#### Exercise
Please output the records below word for word and omit the pictures.

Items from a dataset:
[Start of Attachment]

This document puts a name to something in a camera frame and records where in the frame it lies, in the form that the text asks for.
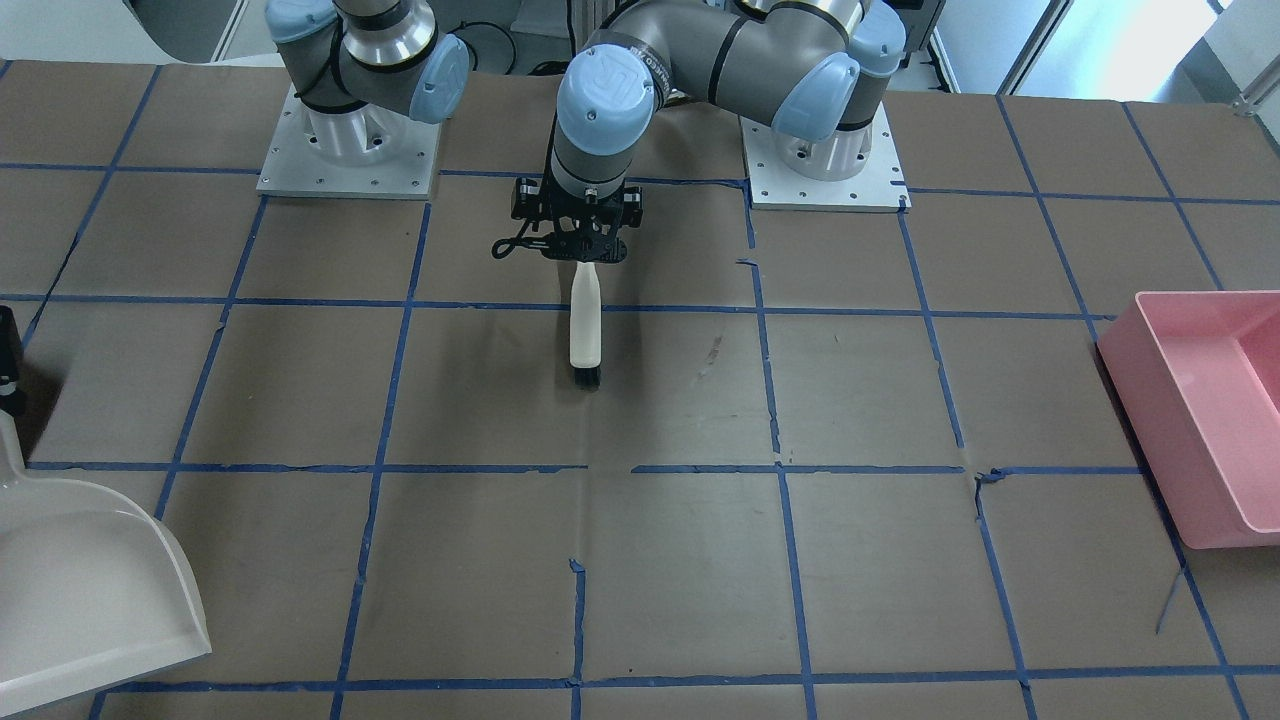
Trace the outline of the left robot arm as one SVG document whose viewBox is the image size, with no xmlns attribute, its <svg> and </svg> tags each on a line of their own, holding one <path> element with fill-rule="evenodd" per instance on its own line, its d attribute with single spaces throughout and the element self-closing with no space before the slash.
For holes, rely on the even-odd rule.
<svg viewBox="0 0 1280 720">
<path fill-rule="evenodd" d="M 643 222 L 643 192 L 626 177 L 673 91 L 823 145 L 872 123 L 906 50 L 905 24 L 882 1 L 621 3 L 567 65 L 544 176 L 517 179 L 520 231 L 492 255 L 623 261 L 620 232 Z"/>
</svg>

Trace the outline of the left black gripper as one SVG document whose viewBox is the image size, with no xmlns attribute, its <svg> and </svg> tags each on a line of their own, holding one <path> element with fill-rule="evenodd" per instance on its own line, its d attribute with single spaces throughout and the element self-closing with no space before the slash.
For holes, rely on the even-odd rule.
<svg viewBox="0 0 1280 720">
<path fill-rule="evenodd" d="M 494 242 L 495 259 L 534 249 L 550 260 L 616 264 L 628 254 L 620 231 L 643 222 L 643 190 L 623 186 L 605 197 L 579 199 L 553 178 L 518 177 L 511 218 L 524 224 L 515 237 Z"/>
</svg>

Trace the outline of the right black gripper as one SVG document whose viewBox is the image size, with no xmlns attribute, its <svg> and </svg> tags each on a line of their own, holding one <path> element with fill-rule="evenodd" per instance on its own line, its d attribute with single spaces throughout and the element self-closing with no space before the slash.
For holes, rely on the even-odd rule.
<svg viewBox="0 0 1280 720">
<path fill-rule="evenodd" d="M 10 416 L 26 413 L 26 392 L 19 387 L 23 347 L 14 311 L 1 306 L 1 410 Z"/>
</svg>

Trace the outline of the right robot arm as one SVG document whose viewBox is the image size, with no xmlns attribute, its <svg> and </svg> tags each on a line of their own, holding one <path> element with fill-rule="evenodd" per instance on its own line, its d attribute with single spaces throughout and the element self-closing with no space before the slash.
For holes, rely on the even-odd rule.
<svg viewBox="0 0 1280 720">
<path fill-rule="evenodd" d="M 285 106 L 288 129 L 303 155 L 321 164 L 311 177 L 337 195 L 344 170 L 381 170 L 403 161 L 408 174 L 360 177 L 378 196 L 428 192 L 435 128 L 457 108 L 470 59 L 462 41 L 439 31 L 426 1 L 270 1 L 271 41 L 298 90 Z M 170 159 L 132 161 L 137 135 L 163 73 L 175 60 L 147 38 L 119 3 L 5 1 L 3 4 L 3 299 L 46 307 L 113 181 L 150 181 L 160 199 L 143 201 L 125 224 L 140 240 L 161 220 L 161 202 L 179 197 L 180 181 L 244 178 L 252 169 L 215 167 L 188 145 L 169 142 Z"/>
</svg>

[End of Attachment]

#### Task solution
This document puts a name to something in a camera frame and records where in the frame it lies, in the form that the text asks for.
Trace the outline of the left robot arm as one SVG document whose viewBox is the image size, with no xmlns attribute, its <svg> and </svg> tags each on a line of their own, holding one <path> element with fill-rule="evenodd" per instance on its own line, its d attribute with single spaces throughout and the element self-closing with no space before the slash.
For holes, rely on the even-odd rule.
<svg viewBox="0 0 1280 720">
<path fill-rule="evenodd" d="M 643 222 L 643 192 L 626 177 L 673 91 L 823 145 L 872 123 L 906 50 L 905 24 L 882 1 L 621 3 L 567 65 L 544 176 L 517 179 L 520 231 L 492 255 L 623 261 L 620 232 Z"/>
</svg>

Trace the outline of the left black gripper as one SVG document whose viewBox is the image size, with no xmlns attribute, its <svg> and </svg> tags each on a line of their own, holding one <path> element with fill-rule="evenodd" per instance on its own line, its d attribute with single spaces throughout and the element self-closing with no space before the slash.
For holes, rely on the even-odd rule.
<svg viewBox="0 0 1280 720">
<path fill-rule="evenodd" d="M 494 242 L 495 259 L 534 249 L 550 260 L 616 264 L 628 254 L 620 231 L 643 222 L 643 190 L 623 186 L 605 197 L 579 199 L 553 178 L 518 177 L 511 218 L 524 224 L 515 237 Z"/>
</svg>

Trace the outline of the right black gripper as one SVG document whose viewBox is the image size, with no xmlns attribute, its <svg> and </svg> tags each on a line of their own, holding one <path> element with fill-rule="evenodd" per instance on its own line, its d attribute with single spaces throughout and the element self-closing with no space before the slash.
For holes, rely on the even-odd rule.
<svg viewBox="0 0 1280 720">
<path fill-rule="evenodd" d="M 10 416 L 26 413 L 26 392 L 19 387 L 23 347 L 14 311 L 1 306 L 1 410 Z"/>
</svg>

Trace the outline of the right robot arm as one SVG document whose viewBox is the image size, with no xmlns attribute, its <svg> and </svg> tags each on a line of their own, holding one <path> element with fill-rule="evenodd" per instance on its own line, its d attribute with single spaces throughout and the element self-closing with no space before the slash.
For holes, rely on the even-odd rule.
<svg viewBox="0 0 1280 720">
<path fill-rule="evenodd" d="M 285 106 L 288 129 L 303 155 L 321 164 L 311 177 L 337 195 L 344 170 L 381 170 L 403 161 L 408 174 L 360 177 L 378 196 L 428 192 L 435 128 L 457 108 L 470 59 L 462 41 L 439 31 L 426 1 L 270 1 L 271 41 L 298 90 Z M 170 159 L 132 161 L 137 135 L 163 73 L 175 60 L 147 38 L 119 3 L 5 1 L 3 4 L 3 299 L 46 307 L 113 181 L 150 181 L 160 199 L 143 201 L 125 224 L 140 240 L 161 220 L 161 202 L 179 197 L 180 181 L 244 178 L 252 169 L 215 167 L 188 145 L 169 142 Z"/>
</svg>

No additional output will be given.